- Input data:

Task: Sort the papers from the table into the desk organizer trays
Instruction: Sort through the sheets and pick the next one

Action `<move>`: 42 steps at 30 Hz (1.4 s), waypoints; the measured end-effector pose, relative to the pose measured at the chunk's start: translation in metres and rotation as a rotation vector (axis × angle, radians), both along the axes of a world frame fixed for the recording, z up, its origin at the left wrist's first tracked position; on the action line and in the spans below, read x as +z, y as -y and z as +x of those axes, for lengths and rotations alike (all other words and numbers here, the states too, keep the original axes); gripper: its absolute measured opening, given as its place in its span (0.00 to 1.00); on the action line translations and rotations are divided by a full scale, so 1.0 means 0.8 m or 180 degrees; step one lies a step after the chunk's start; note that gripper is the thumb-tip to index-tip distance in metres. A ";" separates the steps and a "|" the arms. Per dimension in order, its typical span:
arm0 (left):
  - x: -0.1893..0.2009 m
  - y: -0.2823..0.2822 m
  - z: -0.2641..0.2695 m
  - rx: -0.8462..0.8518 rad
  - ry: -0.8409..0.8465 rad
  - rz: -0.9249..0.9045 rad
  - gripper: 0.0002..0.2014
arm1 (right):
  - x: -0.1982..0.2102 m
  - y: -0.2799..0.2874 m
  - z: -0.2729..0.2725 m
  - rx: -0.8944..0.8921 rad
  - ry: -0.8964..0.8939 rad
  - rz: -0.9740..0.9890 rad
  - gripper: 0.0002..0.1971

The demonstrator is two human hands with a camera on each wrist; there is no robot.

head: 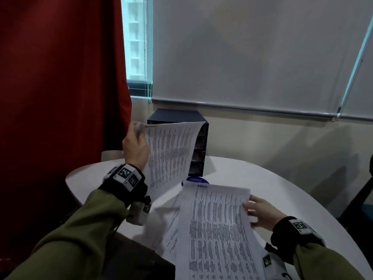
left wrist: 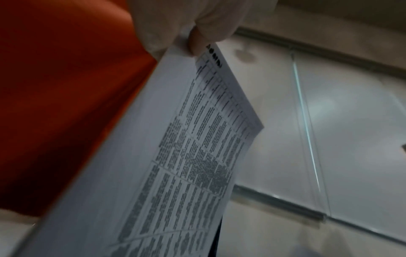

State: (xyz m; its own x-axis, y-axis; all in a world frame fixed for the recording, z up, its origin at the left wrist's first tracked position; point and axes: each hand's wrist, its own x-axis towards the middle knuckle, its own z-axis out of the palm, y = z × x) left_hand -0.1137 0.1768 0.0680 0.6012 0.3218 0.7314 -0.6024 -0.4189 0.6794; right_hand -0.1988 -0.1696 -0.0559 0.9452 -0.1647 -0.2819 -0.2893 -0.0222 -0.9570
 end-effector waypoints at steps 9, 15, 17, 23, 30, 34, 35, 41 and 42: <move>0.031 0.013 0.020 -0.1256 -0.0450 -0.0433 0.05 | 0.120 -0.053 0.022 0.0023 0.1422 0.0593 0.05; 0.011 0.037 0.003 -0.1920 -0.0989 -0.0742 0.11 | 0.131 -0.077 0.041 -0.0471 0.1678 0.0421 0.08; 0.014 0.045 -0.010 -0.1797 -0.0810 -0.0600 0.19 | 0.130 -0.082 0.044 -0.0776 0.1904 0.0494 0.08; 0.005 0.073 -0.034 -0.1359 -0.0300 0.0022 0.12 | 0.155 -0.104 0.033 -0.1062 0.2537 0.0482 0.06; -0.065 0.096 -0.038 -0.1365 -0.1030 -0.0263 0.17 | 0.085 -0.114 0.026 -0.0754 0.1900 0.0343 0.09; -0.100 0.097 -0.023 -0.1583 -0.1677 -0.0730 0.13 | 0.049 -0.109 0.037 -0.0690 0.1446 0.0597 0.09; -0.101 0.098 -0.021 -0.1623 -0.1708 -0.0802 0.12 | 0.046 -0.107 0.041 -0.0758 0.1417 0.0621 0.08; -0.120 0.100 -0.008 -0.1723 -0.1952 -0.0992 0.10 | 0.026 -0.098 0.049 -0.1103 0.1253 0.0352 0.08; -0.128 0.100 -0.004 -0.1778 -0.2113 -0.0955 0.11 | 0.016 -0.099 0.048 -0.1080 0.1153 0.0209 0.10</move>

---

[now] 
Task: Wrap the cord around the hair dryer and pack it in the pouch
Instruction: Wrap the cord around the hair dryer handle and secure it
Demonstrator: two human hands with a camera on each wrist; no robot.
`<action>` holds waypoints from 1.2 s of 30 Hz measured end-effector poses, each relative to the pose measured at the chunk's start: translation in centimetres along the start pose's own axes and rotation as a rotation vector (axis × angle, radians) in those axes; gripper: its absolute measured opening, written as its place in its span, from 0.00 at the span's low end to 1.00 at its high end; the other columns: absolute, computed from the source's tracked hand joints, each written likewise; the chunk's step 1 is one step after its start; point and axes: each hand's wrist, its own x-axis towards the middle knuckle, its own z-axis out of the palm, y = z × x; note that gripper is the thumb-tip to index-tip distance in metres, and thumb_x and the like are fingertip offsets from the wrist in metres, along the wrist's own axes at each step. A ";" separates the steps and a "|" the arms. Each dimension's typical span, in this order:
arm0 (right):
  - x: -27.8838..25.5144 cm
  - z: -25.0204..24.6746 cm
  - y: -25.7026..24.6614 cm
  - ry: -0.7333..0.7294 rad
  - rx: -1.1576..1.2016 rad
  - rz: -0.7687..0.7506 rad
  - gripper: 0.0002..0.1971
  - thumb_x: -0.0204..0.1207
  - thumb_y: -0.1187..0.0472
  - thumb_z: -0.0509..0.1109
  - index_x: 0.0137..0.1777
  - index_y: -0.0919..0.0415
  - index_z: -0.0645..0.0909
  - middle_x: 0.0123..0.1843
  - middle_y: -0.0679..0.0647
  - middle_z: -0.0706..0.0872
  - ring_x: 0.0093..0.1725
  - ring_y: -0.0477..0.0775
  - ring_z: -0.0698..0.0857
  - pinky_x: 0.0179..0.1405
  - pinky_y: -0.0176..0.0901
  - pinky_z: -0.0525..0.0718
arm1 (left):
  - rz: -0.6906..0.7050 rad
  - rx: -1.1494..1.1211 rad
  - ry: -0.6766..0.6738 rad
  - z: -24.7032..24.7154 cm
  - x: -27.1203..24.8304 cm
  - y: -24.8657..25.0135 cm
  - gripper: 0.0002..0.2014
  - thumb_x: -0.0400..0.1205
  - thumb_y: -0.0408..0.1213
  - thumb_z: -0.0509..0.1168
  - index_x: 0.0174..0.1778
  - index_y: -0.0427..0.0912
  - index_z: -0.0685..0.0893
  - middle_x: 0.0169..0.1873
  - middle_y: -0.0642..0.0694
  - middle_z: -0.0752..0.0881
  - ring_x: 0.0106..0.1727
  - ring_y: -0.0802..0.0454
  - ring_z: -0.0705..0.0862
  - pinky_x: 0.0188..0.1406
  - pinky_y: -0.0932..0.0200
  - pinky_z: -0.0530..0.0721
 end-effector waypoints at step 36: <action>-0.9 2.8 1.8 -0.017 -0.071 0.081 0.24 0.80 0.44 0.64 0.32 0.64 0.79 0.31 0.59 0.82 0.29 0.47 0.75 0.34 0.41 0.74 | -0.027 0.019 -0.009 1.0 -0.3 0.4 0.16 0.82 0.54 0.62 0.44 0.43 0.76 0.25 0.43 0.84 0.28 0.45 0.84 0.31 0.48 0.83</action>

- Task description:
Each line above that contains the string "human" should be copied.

- Task response:
The demonstrator is two human hands with a camera on each wrist; there is no robot.
Demonstrator: two human hands with a camera on each wrist; no robot.

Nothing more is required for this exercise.